Dear colleagues,
I'm working with correlations between several genes from a group of samples. I have counts and TPM values quantified with Salmon from bulk-RNAseq data. I checked some written sources and found opposite recomendations, so what's your take?
Adequate normalization/metric for within-sample correlation between genes (I'm doing pairwise for genes).
- TPM or log(TPM);
- CPM or log(CPM);
- CPM + TMM (edgeR);
- log(counts) normalized by median of ratios method (DESEq2);
So far I'm inclined towards simply using TPM or CPM, maybe CPM + TMM; however, I'm not sure about the latter.
Although I'm taking precautions to validate these results in other datasets, I do not want to take this decision after seeing the correlation coefficients or their significance.
Thank you very much for your help,
Thank you, Gordon.
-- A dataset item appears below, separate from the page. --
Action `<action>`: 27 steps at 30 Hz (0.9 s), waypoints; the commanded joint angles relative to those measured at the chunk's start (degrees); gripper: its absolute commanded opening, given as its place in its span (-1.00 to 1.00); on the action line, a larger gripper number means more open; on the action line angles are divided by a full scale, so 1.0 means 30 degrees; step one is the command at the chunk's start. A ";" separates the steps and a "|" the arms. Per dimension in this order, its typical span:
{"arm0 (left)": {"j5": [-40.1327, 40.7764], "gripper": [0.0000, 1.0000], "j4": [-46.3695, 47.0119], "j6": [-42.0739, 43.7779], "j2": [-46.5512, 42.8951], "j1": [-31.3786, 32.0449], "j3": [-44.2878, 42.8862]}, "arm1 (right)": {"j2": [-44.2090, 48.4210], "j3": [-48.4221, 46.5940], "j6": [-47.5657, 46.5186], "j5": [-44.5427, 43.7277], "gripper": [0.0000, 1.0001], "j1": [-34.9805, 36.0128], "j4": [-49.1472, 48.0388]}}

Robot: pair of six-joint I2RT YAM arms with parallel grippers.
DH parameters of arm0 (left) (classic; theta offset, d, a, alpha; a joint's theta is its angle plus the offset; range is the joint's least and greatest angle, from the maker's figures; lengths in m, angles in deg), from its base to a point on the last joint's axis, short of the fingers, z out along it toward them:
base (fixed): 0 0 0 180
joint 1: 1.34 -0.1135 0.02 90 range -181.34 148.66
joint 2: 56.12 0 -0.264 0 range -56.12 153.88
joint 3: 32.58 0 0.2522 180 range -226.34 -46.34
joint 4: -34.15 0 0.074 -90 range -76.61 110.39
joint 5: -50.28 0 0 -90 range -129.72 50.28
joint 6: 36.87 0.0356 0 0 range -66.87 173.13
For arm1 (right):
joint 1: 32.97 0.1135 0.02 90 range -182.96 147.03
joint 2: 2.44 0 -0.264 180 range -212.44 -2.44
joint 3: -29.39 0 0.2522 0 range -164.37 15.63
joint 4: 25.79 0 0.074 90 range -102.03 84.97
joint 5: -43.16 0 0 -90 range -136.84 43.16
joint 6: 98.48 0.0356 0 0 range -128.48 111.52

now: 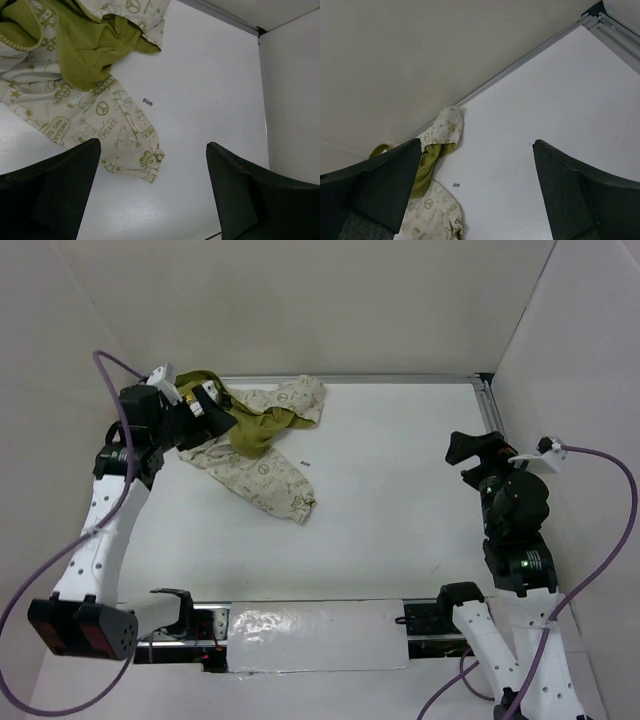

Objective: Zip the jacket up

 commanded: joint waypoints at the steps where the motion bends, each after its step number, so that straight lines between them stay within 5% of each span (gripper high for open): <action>1: 0.1488 0.99 -0.0972 -0.0679 0.1705 -0.0494 -0.1737 | -0.0627 -0.0034 -0.0484 0.0373 0.99 0.0131 -0.0487; 11: 0.2166 0.99 -0.3816 0.0283 1.0196 -0.4099 -0.7708 | -0.4172 0.0522 -0.2476 0.4207 0.99 0.0218 -0.1510; 20: 0.1026 0.98 -0.5398 0.0667 1.9552 -0.4014 -1.3311 | -0.6195 0.0931 -0.1891 0.4885 0.99 0.1535 -0.1687; 23: -0.0207 -0.17 -0.5458 0.0433 2.0378 -0.3606 -1.3024 | -0.6372 0.1108 -0.1801 0.4300 0.99 0.2530 -0.1336; 24: -0.0034 -0.99 -0.5341 0.0201 2.0232 -0.3487 -1.1947 | -0.6431 0.1166 -0.1801 0.4008 0.99 0.2910 -0.1277; 27: -0.0353 -1.00 -0.4434 -0.0474 1.8420 -0.2843 -0.8499 | -0.6577 0.1371 -0.2181 0.4150 0.99 0.4171 -0.1422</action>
I haven't found specific guidance in documentation of those packages for "within-sample" normalization, only for between-samples and for variance stabilization for PCA and heatmap/clustering.
However, in books and forums, some suggested TPM or any other method that adjusted for gene/transcript lenght. Then, I was afraid that between-sample normalization procedures would hurt or at least not needed, hence the doubt.
One source: https://hbctraining.github.io/DGE_workshop/lessons/02_DGE_count_normalization.html
Michael Love recommended TPM for this as well Within-sample gene comparison with DESeq2
Thanks.
You shouldn't expect the edgeR User's guide to give specific advice about things that are unneeded for the analyses that the package is designed for.
Adjusting for gene length is irrelevant for a correlation analysis. You can easily adjust for genelength by using rpkm() in edgeR instead of cpm() but the inter-gene correlations will be identical.
On the other hand, between-sample normalization is absolutely essential and I have never known anyone to suggest otherwise.